Starbucks may begin to get even busier than usual during the holidays, but why? What are people coming in for so often? The holiday drinks on Starbucks’ menu this year include Caramel Brulee Latte, Chestnut Praline Latte, Toasted White Chocolate Mocha, Sugar Cookie Almond Milk Latte, Irish Cream Cold Brew, and the Peppermint Mocha. You can also get Peppermint Hot Chocolate, a Peppermint White Mocha, or a Peppermint White Hot Chocolate. While it is more intensely promoted during the holidays, you can order a peppermint mocha year round, not just in the last two months of the year. The additions that make the peppermint mocha specifically promoted in the holiday season is the inclusion of dark chocolate curls on top of the whip cream – but besides that, if you want a peppermint mocha in April or May, there is nothing stopping you. 

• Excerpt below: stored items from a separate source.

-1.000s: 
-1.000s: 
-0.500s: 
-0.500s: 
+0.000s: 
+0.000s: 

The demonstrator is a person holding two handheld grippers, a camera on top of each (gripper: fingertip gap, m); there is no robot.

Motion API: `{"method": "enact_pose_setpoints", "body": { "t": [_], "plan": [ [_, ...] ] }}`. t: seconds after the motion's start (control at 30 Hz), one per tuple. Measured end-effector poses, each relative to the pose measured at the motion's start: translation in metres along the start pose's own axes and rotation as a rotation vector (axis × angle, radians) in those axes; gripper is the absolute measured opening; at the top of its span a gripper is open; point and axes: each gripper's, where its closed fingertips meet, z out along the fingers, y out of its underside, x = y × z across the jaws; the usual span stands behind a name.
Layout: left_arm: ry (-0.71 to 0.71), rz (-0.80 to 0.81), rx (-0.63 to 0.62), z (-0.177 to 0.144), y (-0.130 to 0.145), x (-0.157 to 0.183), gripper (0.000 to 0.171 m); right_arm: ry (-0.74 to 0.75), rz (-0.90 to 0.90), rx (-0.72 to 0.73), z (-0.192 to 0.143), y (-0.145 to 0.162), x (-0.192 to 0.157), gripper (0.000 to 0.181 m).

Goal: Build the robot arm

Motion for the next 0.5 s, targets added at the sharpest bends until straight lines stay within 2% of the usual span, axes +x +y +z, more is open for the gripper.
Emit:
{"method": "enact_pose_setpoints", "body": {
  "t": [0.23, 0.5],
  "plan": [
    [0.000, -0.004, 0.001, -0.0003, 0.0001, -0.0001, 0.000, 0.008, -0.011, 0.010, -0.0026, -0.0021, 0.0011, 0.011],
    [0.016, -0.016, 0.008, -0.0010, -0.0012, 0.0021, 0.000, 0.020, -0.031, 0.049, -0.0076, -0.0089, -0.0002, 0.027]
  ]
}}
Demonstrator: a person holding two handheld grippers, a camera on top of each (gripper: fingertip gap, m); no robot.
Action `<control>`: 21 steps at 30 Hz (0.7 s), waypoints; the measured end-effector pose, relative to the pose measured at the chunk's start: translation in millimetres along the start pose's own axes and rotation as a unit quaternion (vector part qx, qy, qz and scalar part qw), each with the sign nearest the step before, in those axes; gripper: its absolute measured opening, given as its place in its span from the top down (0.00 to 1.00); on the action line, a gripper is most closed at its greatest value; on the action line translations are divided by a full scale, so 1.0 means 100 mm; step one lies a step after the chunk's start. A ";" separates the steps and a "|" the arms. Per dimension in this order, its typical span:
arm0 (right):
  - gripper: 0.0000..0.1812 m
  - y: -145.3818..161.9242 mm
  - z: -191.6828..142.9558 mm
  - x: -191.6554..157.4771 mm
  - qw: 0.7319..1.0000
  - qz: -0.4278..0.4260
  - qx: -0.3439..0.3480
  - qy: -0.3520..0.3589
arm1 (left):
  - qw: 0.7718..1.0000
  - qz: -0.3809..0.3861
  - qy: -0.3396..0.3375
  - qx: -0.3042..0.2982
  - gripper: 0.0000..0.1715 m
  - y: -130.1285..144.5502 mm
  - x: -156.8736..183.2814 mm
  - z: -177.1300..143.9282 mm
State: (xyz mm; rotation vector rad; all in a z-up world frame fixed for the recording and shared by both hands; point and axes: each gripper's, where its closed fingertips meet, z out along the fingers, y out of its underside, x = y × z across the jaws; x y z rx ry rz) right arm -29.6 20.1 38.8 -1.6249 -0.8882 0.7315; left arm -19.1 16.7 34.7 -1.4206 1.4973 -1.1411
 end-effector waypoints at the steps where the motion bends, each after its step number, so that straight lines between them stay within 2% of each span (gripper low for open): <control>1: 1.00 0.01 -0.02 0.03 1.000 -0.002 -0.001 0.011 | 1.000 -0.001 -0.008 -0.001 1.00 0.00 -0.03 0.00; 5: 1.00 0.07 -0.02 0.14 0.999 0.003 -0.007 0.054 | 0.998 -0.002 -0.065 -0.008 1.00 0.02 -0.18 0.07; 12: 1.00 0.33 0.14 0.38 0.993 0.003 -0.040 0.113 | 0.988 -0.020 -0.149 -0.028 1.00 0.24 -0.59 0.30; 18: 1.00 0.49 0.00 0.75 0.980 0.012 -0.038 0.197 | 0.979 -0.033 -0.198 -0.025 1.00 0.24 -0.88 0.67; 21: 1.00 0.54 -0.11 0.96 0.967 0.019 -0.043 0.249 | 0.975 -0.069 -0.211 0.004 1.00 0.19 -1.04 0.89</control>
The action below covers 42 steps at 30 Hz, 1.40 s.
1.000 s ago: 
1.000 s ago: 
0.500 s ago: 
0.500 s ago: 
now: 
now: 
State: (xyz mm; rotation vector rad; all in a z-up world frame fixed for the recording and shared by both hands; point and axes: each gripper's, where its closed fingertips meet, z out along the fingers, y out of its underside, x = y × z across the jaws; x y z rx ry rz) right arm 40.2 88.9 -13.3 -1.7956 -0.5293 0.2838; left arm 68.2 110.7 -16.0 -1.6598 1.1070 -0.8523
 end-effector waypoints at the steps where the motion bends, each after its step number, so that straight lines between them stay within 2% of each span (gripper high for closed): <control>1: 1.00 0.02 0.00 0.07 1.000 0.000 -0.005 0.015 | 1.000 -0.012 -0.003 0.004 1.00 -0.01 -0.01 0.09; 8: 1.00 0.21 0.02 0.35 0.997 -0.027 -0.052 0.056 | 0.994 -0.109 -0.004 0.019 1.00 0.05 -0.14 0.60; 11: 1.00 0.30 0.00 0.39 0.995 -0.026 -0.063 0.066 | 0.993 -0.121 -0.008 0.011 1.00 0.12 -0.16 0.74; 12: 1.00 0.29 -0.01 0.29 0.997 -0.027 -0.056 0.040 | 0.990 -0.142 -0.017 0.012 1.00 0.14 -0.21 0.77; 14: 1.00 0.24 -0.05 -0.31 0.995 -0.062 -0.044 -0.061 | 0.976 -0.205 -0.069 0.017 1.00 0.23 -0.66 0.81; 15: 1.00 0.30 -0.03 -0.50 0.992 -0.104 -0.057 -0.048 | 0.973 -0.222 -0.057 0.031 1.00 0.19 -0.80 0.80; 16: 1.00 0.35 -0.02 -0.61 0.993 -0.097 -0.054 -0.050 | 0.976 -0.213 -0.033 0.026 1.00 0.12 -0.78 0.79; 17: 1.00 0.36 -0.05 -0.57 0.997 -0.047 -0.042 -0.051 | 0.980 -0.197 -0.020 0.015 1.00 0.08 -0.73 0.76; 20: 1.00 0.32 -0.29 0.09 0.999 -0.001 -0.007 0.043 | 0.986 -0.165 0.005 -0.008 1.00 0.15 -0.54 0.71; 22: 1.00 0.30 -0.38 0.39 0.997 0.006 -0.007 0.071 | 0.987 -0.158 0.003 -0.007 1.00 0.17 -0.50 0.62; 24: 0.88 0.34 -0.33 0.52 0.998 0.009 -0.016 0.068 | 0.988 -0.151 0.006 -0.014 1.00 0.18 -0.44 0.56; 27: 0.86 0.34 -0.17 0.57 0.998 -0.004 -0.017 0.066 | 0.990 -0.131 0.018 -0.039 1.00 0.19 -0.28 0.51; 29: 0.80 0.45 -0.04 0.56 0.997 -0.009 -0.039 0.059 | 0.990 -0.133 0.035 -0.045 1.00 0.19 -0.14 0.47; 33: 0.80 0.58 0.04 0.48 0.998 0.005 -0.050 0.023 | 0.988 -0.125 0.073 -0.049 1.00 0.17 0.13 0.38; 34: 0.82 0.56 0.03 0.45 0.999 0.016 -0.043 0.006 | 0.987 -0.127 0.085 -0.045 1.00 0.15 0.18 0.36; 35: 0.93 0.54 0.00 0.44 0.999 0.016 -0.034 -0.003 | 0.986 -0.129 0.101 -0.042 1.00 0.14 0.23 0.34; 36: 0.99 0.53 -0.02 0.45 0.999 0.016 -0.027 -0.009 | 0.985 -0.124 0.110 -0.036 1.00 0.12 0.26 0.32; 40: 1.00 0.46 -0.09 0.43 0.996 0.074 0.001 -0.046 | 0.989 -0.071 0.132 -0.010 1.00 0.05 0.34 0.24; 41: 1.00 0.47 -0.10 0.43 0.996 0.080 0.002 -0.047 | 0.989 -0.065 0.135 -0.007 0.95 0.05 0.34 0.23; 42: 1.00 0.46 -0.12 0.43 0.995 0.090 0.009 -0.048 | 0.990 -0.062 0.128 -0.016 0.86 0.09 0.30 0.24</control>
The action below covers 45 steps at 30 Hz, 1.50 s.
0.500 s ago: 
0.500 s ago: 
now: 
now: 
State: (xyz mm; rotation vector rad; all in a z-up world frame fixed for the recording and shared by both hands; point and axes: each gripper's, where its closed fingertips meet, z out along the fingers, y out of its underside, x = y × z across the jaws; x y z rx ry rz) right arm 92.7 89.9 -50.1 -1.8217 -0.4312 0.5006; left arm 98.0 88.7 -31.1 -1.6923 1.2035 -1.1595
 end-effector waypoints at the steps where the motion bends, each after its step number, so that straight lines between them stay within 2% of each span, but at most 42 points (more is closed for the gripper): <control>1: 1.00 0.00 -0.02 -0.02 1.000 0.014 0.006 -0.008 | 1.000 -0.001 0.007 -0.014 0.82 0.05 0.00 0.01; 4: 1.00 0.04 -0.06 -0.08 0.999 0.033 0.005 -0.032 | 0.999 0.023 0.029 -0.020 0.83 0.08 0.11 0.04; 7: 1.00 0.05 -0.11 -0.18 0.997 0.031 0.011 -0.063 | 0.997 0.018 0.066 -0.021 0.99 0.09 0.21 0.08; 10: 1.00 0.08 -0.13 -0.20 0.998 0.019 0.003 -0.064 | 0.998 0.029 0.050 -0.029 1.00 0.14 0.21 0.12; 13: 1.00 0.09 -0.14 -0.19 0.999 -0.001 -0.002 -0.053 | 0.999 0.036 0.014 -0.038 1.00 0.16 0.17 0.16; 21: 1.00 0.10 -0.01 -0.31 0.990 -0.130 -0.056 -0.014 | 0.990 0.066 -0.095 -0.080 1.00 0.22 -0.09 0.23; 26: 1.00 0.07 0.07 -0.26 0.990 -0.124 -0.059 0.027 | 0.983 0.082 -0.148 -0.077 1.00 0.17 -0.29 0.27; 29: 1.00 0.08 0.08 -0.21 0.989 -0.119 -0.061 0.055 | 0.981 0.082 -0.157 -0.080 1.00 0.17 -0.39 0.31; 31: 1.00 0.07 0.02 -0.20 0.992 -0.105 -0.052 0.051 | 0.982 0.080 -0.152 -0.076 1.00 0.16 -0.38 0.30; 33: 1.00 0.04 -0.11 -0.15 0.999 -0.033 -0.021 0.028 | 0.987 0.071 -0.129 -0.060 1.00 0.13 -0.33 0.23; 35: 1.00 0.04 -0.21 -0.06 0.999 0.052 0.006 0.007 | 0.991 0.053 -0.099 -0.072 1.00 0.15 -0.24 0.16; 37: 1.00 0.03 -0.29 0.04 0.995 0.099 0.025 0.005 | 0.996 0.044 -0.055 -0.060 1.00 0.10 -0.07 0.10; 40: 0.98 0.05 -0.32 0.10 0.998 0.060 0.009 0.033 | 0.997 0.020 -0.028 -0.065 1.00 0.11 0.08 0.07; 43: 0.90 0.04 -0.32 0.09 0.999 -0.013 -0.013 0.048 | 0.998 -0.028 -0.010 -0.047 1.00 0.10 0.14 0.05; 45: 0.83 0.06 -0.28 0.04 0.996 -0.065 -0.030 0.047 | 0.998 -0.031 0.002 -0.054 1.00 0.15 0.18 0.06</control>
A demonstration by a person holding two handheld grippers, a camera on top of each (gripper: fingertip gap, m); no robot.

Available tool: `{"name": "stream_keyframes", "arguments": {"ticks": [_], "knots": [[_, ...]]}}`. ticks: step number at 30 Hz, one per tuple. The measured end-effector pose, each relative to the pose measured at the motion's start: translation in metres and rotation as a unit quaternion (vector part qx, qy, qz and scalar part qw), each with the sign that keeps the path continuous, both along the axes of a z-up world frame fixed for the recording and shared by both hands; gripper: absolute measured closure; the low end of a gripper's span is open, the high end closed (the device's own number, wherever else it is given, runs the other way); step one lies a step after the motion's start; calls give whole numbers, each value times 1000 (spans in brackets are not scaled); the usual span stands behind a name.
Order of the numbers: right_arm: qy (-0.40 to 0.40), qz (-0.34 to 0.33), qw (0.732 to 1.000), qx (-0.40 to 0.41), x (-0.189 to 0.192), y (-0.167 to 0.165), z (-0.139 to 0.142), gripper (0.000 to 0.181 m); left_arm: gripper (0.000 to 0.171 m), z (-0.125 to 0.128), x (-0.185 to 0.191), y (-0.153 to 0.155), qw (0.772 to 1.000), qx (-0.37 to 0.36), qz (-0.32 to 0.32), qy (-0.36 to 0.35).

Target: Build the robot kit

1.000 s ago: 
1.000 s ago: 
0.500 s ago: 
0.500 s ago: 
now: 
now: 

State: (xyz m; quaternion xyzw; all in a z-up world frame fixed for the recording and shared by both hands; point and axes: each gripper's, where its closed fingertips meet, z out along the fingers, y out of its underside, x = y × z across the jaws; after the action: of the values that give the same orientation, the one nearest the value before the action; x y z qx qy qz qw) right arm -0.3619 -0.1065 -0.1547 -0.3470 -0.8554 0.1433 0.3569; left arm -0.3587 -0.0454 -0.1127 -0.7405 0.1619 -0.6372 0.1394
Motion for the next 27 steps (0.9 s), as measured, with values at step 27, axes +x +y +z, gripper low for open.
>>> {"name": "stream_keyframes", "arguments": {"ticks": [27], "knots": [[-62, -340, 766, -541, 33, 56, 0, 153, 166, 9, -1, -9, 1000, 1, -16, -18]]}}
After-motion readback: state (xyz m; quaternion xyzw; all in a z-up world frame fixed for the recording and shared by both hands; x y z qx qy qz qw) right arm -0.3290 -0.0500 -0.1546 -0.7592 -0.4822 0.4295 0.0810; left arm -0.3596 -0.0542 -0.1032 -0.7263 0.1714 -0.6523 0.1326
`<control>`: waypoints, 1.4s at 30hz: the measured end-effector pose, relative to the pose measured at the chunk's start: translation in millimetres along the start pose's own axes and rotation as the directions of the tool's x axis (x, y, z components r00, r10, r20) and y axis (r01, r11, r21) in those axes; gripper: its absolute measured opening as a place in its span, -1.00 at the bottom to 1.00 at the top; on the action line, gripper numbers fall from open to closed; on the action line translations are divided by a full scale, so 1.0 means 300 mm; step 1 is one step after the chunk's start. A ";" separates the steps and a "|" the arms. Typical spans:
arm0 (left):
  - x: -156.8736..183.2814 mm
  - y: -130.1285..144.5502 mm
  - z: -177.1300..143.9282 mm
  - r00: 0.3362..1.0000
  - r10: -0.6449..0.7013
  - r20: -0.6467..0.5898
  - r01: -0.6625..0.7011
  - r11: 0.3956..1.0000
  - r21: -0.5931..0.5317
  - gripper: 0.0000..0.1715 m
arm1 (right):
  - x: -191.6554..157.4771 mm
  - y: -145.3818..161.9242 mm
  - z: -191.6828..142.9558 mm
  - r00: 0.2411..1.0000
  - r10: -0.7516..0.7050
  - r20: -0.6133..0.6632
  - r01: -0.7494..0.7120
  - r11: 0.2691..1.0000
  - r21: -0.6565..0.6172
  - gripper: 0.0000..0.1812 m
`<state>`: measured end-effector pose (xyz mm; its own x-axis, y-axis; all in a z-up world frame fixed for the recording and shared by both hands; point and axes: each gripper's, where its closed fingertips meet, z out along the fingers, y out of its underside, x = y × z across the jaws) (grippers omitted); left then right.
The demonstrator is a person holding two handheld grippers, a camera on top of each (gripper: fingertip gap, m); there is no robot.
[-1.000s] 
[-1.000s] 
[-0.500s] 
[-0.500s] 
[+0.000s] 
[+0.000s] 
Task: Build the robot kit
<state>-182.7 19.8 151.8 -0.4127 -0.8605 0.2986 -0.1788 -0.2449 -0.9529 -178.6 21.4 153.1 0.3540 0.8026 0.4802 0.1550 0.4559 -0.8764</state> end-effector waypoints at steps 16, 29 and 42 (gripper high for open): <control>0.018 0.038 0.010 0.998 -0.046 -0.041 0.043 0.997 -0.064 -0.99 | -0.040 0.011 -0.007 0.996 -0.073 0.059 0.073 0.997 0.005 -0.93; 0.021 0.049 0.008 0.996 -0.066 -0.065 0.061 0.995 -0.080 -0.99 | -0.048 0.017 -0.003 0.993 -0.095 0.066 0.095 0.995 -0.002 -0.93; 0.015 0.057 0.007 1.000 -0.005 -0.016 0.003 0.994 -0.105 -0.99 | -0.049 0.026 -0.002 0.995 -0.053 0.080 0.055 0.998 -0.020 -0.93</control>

 In regards to food this holiday season, Starbucks is dishing out the Reindeer Cake Pop, Snowman Cookie, Cranberry Bliss Bar, Sugar Plum Cheese Danish, and the new Chocolate Pistachio Swirl. But with all of these options, which drinks are worth your money? I have been working at Starbucks since August of this year, and my personal favorite holiday order is a Peppermint Mocha and a Cranberry Bliss Bar. Issaquah ‘22 graduate, Inaya Rizvi, who is a freshman at University of Washington Bothell, and a barista for over a year, says that her favorite holiday drink is the Chestnut Praline Latte “because it is the yummiest,” but the most popular drink is the Peppermint Mocha or Caramel Brulee Latte. Park and University of Washington Bothell freshman and Issaquah graduate Jiwan Tib both agree that their favorite drink is also the Chestnut Praline Latte. Rizvi believes the least popular drink is the Peppermint White Mocha or the Irish Cream Cold Brew. Senior JK Carroz says that his favorite drink is the White Chocolate Mocha, and claims that the Peppermint Mocha is also the most popular. Dennis, Ross, and Lisonbee all say that their favorite holiday drink is the Peppermint Mocha. Chiang says that his favorite drink is the Sugar Cookie Almond Milk Latte, but with oat milk. If you are looking for a new drink to help ring in the holidays, take recommendations from these nine baristas, and trust that Starbucks will certainly have a drink perfect for you to enjoy with a holiday movie by a warm fire. 

The holidays are a busy, enjoyable, and well-loved time of year. If your perfect holiday season includes many trips to Starbucks, keep in mind that the process of being a barista is not nearly as hitchless as it seems. Remain patient and kind, and you will still be pleasantly surprised with the service you receive in any Starbucks location this season, no matter how packed the cafe is.